Procedures of the mechanical testing of spinal implants

ASTM F1717 Korpektomie Modell* We offer various test methods for the mechanical characterization of spinal implants in a vertebrectomy model in accordance with ASTM F1717. The vertebrectomy model simulates the bridging of a vertebral body without anterior support. The spinal implants are rigidly connected to two UHMWPE blocks with well-defined material properties, while a defined gap between the blocks simulates the absence of a vertebral body. The shape and properties of the test blocks are adapted to different regions of the spine (e.g., lumbar or cervical). Together with you, we select the appropriate test procedures for your individual spinal implants from the following options:

Static test methods

  1. Bending test under compression:
    The construct consisting of test blocks and spinal implant is clamped in the test fixture and a compressive load (max. 25 mm/min) is applied. The force–displacement curve is recorded and evaluated with respect to mechanical properties (including stiffness and strength) under compression.
  2. Bending test under tension:
    The construct consisting of test blocks and spinal implant is clamped in the test fixture and a tensile load (max. 25 mm/min) is applied. The force–displacement curve is recorded and evaluated with respect to mechanical properties (including stiffness and strength) under tension.
  3. Axial torsion:
    The construct consisting of test blocks and spinal implant is clamped in the test fixture and subjected to constant torsion (max. 60°/min). The axial load should be approximately zero.
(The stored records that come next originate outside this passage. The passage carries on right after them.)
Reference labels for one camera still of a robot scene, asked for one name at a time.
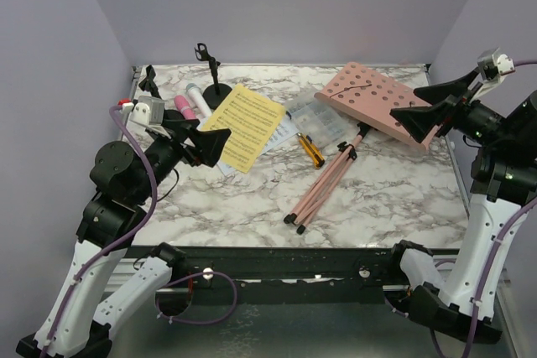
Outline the white sheet music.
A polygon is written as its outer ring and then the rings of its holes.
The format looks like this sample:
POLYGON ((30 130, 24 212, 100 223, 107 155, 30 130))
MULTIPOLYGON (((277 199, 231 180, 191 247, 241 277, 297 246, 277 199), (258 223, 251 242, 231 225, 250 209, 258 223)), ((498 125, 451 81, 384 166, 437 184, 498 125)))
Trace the white sheet music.
MULTIPOLYGON (((299 130, 297 126, 291 121, 291 119, 289 117, 284 117, 280 124, 276 127, 271 138, 265 144, 261 155, 290 140, 298 132, 299 130)), ((235 168, 223 163, 222 161, 217 163, 217 167, 221 170, 224 176, 228 176, 236 171, 235 168)))

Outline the black round-base mic stand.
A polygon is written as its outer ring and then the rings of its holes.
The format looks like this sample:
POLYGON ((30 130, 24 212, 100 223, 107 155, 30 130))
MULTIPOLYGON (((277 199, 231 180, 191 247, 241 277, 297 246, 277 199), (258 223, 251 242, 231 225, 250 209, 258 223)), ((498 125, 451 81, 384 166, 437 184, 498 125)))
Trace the black round-base mic stand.
POLYGON ((209 54, 206 44, 198 43, 195 47, 196 59, 200 62, 207 62, 213 83, 202 93, 202 97, 211 110, 216 110, 225 98, 231 93, 232 88, 223 84, 218 79, 218 67, 220 62, 209 54))

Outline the pink music stand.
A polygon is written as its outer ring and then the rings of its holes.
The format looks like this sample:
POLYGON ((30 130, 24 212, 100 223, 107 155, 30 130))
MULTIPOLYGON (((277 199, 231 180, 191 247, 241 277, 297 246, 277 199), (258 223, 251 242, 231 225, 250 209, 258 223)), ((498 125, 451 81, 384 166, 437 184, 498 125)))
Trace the pink music stand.
POLYGON ((338 153, 334 159, 284 218, 284 223, 294 225, 299 235, 305 232, 357 159, 358 145, 370 132, 377 130, 424 152, 429 149, 433 138, 429 134, 423 141, 415 141, 390 115, 396 107, 426 106, 427 103, 418 98, 409 86, 366 65, 354 61, 347 63, 323 90, 314 94, 314 98, 357 120, 357 135, 350 142, 337 145, 338 153))

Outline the yellow sheet music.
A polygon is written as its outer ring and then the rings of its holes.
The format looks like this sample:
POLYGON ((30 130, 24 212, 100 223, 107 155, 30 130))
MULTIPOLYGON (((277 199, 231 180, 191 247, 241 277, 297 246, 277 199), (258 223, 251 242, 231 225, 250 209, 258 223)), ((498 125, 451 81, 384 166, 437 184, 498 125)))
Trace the yellow sheet music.
POLYGON ((229 129, 220 160, 248 173, 285 114, 284 106, 243 85, 236 85, 201 125, 202 131, 229 129))

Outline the pink toy microphone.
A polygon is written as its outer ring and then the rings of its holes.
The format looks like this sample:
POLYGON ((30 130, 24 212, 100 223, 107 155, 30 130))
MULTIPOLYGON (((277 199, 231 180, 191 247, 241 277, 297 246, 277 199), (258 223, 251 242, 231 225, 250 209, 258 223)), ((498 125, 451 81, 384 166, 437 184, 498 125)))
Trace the pink toy microphone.
POLYGON ((195 120, 196 115, 193 112, 190 103, 184 96, 176 96, 174 98, 174 104, 177 111, 184 117, 185 120, 195 120))

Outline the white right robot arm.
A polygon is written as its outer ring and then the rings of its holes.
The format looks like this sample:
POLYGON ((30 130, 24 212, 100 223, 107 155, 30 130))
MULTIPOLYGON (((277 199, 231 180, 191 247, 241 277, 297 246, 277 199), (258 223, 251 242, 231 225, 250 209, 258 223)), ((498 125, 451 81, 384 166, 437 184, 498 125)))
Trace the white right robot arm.
POLYGON ((456 130, 478 145, 472 162, 469 221, 447 278, 431 251, 409 241, 393 248, 388 278, 411 287, 400 303, 416 324, 469 344, 495 344, 494 299, 508 250, 536 203, 536 95, 531 93, 507 117, 478 100, 485 87, 472 70, 463 77, 414 94, 426 106, 394 108, 391 116, 418 143, 456 130))

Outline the white toy microphone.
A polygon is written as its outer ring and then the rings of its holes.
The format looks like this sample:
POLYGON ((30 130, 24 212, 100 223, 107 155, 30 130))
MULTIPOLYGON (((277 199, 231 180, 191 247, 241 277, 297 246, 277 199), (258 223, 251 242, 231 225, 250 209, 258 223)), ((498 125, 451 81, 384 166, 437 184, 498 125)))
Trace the white toy microphone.
POLYGON ((197 86, 195 83, 189 83, 186 86, 186 92, 204 118, 208 118, 212 115, 211 108, 204 99, 199 86, 197 86))

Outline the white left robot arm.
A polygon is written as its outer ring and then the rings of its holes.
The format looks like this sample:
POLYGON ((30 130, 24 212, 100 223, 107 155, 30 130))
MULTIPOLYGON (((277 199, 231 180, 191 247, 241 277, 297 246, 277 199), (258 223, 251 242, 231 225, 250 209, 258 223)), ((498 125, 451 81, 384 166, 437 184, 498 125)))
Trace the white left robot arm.
POLYGON ((90 178, 96 194, 83 210, 69 272, 45 322, 18 342, 22 357, 105 357, 120 328, 150 295, 193 277, 184 253, 161 243, 138 273, 103 295, 133 238, 154 213, 159 184, 180 162, 215 166, 231 131, 200 132, 197 120, 158 118, 152 143, 141 148, 121 107, 111 107, 110 115, 125 138, 105 144, 95 157, 90 178))
The torque–rotation angle curve is recorded and evaluated with respect to mechanical properties (including stiffness and strength) under torsion.

Dynamic test methods

Following the static investigations, tests are performed dynamically using new specimens over 5 million cycles. A constant ratio between maximum and minimum load of R = 10 must be maintained. The maximum load is initially selected freely. If the implants survive 5 million cycles, the load is adjusted and testing repeated. Ultimately, the difference between two load levels at which the implant fails dynamically or survives should be less than 10%. Tests are conducted under laboratory conditions (air and room temperature), but can also be repeated in Ringer’s solution at 37 °C if required, in order to simulate physiological environmental conditions and possible corrosive effects.

INNOPROOF GmbH is accredited for dynamic testing.

ASTM F2077 Fusionsimplantate* We offer various test methods for the mechanical characterization of spinal fusion implants in accordance with ASTM F2077. Together with you, we select the appropriate test procedures for your individual fusion implants from the following options:

Static test methods

  1. Compression test:
    The fusion implant is placed between two steel blocks and clamped in the test fixture. The surfaces of the blocks are adapted to the implant geometry. The construct is loaded with a constant displacement (max. 25 mm/min), and the force–displacement curve is recorded and evaluated with respect to mechanical properties (including stiffness and strength) under compression.
  2. Shear test:
    This test is performed in the same manner as the compression test, except that the lower block has a base inclined by 27° or 45°. As a result, both compressive and shear loads act on the implant.
  3. Axial torsion:
    As in the compression and shear tests, the fusion implant is clamped between two blocks. Depending on the intended implantation region of the spine, an axial preload of 100 N (cervical), 300 N (thoracic), or 500 N (lumbar) is applied. While maintaining constant axial load, a rotation is applied at a constant rate (60°/min), and a torque–rotation angle curve is recorded. This curve is evaluated with respect to mechanical properties (including stiffness and strength) under torsion.

Dynamic test methods

Following the static investigations, tests are performed dynamically using new specimens over 5 million cycles, with test blocks made of polyacetal. A constant ratio between maximum and minimum load of R = 10 must be maintained for dynamic compression and shear tests, and R = 1 for dynamic torsion tests. The maximum load should correspond to 25%, 50%, or 75% of the respective maximum load. Ultimately, the difference between two load levels at which the implant either fails dynamically or survives should be less than 10%. The test ends when 5 million load cycles are reached or when mechanical failure of the implants occurs. Tests are conducted under laboratory conditions (air and room temperature), but can also be repeated in Ringer’s solution at 37 °C if required to simulate physiological environmental conditions and possible corrosive effects.